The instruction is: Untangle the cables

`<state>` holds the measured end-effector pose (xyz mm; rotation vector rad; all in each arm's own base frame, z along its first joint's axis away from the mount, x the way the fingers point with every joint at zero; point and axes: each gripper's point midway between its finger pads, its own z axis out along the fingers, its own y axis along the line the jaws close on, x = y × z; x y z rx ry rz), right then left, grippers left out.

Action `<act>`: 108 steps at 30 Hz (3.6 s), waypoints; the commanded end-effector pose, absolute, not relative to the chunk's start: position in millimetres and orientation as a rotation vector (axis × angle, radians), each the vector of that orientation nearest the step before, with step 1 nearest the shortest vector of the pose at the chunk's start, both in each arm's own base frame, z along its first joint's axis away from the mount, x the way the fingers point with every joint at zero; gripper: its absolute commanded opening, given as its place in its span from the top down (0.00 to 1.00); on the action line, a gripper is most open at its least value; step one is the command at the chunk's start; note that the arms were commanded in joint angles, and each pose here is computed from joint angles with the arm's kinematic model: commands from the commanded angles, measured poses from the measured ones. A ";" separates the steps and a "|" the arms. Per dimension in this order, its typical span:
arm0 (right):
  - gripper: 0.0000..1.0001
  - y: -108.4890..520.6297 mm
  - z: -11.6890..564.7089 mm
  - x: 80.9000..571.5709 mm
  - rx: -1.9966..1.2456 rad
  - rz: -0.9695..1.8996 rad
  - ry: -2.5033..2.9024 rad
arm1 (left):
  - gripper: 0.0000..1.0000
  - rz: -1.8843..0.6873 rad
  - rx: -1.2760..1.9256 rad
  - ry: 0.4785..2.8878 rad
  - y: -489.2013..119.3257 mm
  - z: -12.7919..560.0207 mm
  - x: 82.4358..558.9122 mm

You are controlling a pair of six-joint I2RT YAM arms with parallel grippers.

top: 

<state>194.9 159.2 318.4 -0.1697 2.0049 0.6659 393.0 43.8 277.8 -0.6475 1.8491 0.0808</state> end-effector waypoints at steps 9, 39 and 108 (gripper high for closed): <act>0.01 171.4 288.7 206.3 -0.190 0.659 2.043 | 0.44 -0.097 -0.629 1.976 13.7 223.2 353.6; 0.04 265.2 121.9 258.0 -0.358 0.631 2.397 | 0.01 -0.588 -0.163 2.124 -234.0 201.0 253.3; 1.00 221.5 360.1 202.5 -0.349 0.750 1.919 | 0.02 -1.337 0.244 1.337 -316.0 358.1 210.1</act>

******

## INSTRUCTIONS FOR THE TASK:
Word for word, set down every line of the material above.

## SOLUTION TO THIS PROBLEM:
The instruction is: Untangle the cables

`<state>` holds the measured end-effector pose (xyz mm; rotation vector rad; all in each arm's own base frame, z along its first joint's axis away from the mount, x the way the fingers point with every joint at zero; point and axes: each gripper's point midway between its finger pads, its own z axis out along the fingers, its own y axis along the line the jaws close on, x = y × z; x y z rx ry rz), right then left, grippers left out.

Action `<act>`: 108 steps at 30 Hz (3.6 s), waypoints; the commanded end-effector pose, absolute, not relative to the chunk's start: position in millimetres and orientation as a rotation vector (axis × angle, radians), each the vector of that orientation nearest the step before, with step 1 nearest the shortest vector of the pose at the chunk's start, both in each arm's own base frame, z along its first joint's axis away from the mount, x the way the fingers point with every joint at zero; gripper: its absolute commanded opening, given as its place in its span from the top down (0.00 to 1.00); on the action line, a gripper is most open at its least value; step one is the command at the chunk's start; note that the arms were commanded in joint angles, and each pose here is computed from joint angles with the arm's kinematic model: commands from the commanded angles, measured poses from the measured ones. A ";" separates the steps and a "|" the arms. Per dimension in this order, its typical span:
arm0 (right):
  - gripper: 0.0000..1.0001
  - y: -108.4890..520.6297 mm
  - z: -11.6890..564.7089 mm
  - x: 80.9000..571.5709 mm
  - rx: -1.9966..1.2456 rad
  - rz: -0.9695..1.8996 rad
  - ry: -2.5033..2.9024 rad
arm1 (left):
  - gripper: 0.0000..1.0000
  - rz: -1.8843..0.6873 rad
  - rx: -1.2760..1.9256 rad
  - ry: 0.4785..2.8878 rad
  - y: -489.2013..119.3257 mm
  - z: -12.7919..560.0207 mm
  - x: 82.4358..558.9122 mm

You are controlling a pair of six-joint I2RT YAM arms with parallel grippers.

top: 

<state>194.9 159.2 318.4 -0.1697 2.0049 0.6659 393.0 43.8 277.8 -0.6475 1.8491 0.0808</state> end-effector waypoints at steps 9, 39 and 108 (gripper high for closed): <act>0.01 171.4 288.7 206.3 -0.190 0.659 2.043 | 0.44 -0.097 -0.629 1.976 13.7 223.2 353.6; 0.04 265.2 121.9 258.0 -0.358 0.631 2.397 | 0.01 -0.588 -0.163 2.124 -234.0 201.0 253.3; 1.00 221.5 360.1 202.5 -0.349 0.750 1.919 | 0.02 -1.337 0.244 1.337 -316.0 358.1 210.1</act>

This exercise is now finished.